WHAT TO DO: The response must consist of each line in the listing that has the word "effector" in it.

SUPPLIED MATERIAL:
--- --- ---

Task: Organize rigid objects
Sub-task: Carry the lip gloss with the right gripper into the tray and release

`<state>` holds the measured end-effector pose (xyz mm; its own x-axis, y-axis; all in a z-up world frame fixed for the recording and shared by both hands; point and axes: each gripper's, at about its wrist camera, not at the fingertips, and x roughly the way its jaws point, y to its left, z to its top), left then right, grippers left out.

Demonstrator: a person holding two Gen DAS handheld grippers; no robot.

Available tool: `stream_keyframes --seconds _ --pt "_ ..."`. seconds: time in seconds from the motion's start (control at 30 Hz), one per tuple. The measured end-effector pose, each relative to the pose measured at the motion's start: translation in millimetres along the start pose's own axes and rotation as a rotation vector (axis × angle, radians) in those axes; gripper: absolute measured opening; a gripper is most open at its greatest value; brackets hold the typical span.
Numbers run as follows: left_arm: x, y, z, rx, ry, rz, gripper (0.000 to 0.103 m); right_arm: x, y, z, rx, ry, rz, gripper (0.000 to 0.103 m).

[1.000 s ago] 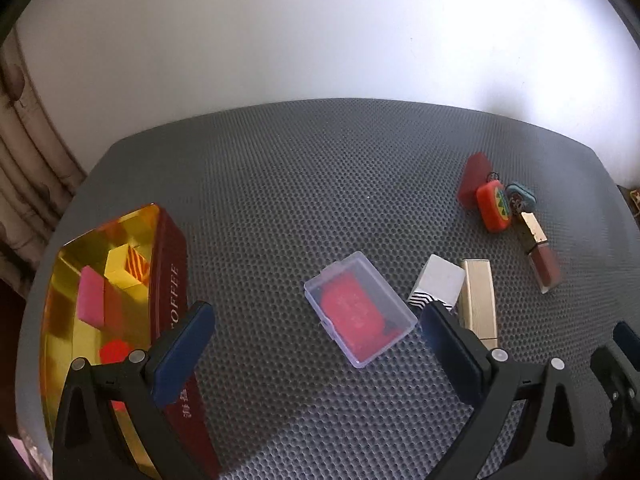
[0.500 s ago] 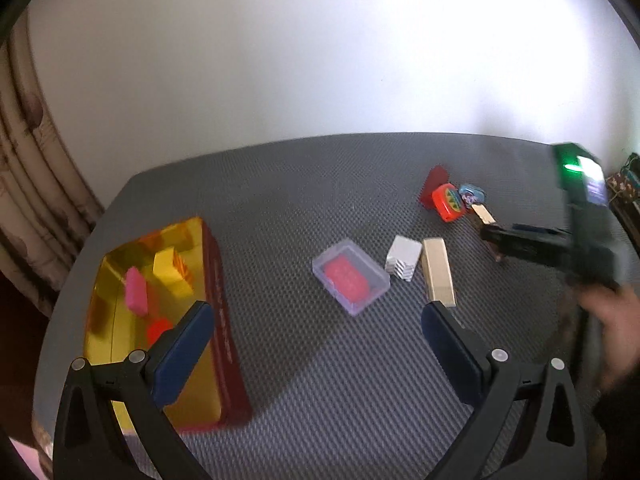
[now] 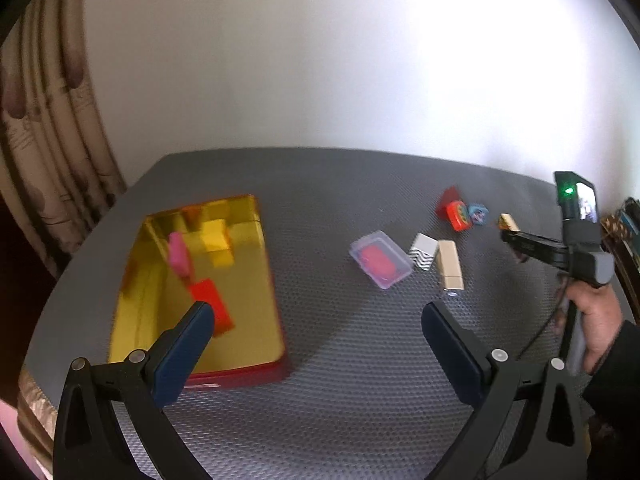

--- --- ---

TASK SOLUTION:
`<state>` holds the measured end-effector pose (xyz mm; its own x-axis, y-axis; all in a z-up world frame fixed for the recording and shared by both hands; point and axes: each gripper's, at about its wrist camera, not at the fingertips, and x roughly the way its jaws point, y to its left, z to its top), left then right, grippers left out.
Available tool: `stream_keyframes --seconds _ --pt "_ ..."`. seconds: time in seconds from the motion's start (control at 30 Hz), one per tuple. The measured end-effector pose, each relative to the pose measured at the motion's start: translation in millimetres along the start pose's own axes and rotation as a rotation vector (axis × angle, radians) in those axes; gripper: absolute measured opening; a gripper is most open at its greatest value; brackets hold the typical span.

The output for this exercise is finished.